* What you should do:
Filter the listing for lines containing "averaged".

* Data to process:
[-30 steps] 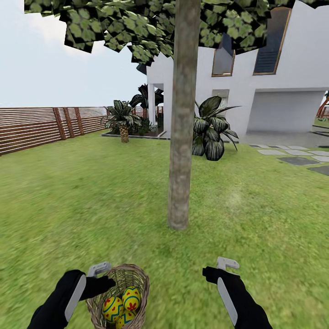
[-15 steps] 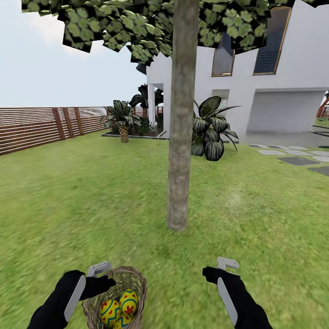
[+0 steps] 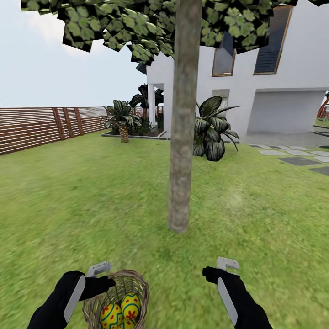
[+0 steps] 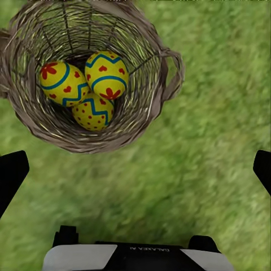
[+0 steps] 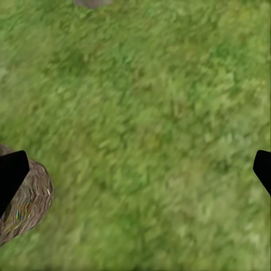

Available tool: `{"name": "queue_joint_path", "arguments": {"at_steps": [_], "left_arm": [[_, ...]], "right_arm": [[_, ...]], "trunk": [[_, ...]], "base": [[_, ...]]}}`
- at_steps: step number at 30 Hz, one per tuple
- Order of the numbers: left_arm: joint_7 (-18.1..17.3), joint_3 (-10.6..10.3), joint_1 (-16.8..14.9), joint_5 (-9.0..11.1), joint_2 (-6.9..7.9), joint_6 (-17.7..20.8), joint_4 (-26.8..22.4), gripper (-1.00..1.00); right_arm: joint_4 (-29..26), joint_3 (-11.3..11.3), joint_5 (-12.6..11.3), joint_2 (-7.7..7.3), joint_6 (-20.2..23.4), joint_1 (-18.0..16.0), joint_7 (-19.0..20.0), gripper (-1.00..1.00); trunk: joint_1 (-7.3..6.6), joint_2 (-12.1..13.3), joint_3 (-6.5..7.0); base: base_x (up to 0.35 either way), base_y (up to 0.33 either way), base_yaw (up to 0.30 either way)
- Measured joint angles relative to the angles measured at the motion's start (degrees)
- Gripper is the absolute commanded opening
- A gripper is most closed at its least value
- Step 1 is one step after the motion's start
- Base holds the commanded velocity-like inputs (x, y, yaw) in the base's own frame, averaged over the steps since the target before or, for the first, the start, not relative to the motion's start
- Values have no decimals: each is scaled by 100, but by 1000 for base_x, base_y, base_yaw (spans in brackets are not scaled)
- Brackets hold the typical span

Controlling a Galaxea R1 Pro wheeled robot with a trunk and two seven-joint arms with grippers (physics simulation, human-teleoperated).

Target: Take the three Easter eggs out of the wicker basket on the lawn in the garden, then place them on the lawn next to a single tree (choose any tree) so that all three eggs are next to the same tree and none are left in the basket.

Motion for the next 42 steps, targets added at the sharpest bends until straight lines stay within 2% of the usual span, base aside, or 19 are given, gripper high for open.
{"name": "queue_joint_path", "arguments": {"at_steps": [37, 42], "left_arm": [[5, -6, -8, -26, -8, 9, 15, 100], [2, -9, -14, -15, -8, 20, 9, 100]], "right_arm": [[-5, -8, 2, -1, 0, 0, -1, 100], [-36, 2, 5, 2, 3, 0, -5, 100]], "trunk": [[1, 0, 0], [110, -200, -89]], "base": [[16, 14, 0], [0, 0, 0]]}}
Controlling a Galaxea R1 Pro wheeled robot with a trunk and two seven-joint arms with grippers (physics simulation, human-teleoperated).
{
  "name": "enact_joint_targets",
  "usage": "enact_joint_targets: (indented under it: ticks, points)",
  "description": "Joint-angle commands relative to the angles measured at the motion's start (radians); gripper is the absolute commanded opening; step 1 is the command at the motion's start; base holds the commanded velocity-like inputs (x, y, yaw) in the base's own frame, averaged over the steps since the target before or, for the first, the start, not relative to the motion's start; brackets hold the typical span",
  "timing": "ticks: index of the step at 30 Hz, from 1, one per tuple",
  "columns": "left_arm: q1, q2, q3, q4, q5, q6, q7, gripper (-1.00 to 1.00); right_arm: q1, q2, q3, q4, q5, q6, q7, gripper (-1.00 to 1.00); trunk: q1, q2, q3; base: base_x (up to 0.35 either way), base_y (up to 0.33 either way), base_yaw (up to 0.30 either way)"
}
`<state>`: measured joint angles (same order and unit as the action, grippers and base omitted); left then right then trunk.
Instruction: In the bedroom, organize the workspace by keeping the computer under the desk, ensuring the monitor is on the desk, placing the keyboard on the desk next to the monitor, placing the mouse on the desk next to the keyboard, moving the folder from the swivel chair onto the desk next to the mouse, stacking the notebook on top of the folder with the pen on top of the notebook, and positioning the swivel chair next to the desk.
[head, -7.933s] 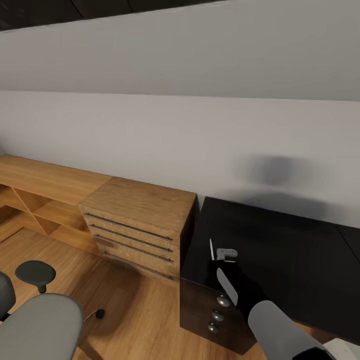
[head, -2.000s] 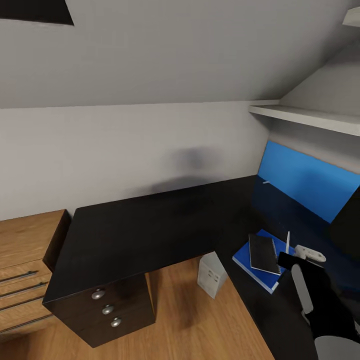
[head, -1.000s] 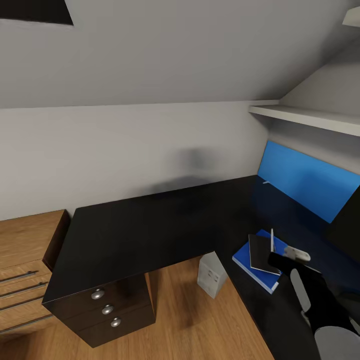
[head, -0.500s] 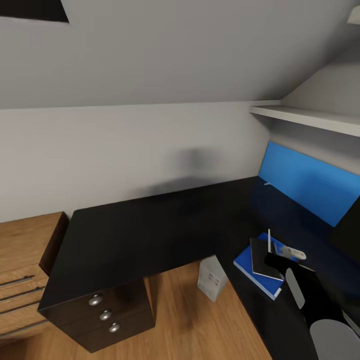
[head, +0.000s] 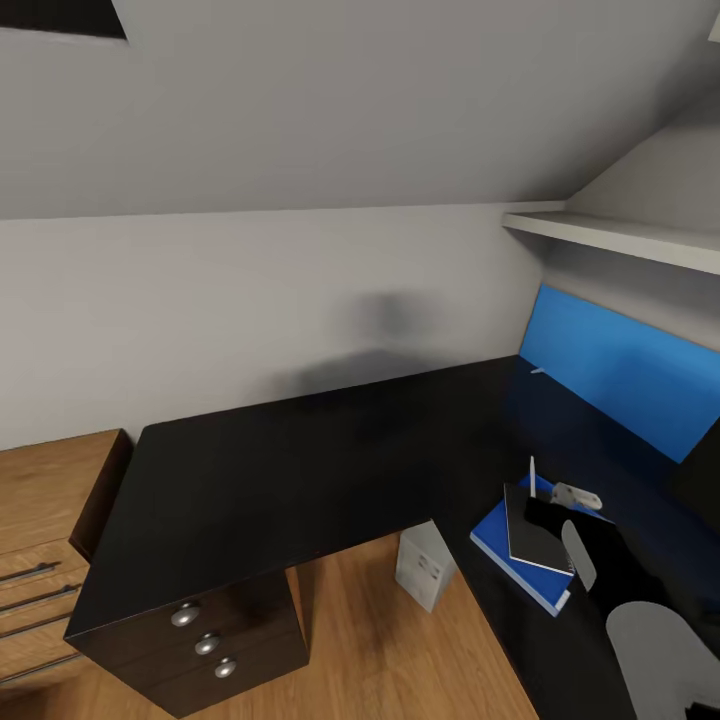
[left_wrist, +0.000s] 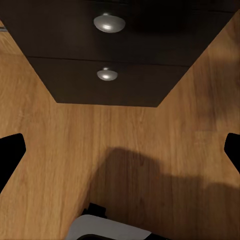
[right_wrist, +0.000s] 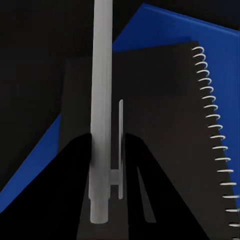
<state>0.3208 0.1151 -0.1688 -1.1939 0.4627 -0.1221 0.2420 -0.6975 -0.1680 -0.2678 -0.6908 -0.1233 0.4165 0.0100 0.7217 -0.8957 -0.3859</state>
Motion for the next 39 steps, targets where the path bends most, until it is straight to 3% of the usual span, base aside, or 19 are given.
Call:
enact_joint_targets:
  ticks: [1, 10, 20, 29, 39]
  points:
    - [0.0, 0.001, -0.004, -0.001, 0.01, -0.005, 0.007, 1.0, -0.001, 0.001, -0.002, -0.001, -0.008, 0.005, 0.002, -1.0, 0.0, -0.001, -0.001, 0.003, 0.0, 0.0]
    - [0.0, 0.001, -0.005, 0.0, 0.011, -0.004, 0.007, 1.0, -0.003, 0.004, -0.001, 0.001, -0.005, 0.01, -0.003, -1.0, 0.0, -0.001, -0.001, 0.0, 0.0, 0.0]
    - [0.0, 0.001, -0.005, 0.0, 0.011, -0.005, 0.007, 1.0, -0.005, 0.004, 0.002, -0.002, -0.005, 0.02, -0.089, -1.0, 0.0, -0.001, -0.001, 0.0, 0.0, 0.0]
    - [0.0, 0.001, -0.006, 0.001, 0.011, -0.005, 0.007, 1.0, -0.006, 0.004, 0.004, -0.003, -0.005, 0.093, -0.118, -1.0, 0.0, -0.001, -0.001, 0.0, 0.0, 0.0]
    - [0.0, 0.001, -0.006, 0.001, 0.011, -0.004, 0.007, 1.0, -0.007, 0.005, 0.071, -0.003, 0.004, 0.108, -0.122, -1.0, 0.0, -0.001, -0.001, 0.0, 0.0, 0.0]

* Result of the exercise:
- Base holds the commanded velocity-like inputs (x, y, yaw) in the base's own frame, averaged over the steps since the target before or, for the first, the start, not relative to the motion's start
  "description": "Joint-angle commands relative to the angles measured at the motion's start (radians); gripper is the absolute commanded opening; step 1 is the command at the motion's start; base holds the commanded velocity-like inputs (x, y, yaw) in the base's own frame, averaged over the steps since the target before or, for the first, the start, not relative to the motion's start; brackets hold the typical span",

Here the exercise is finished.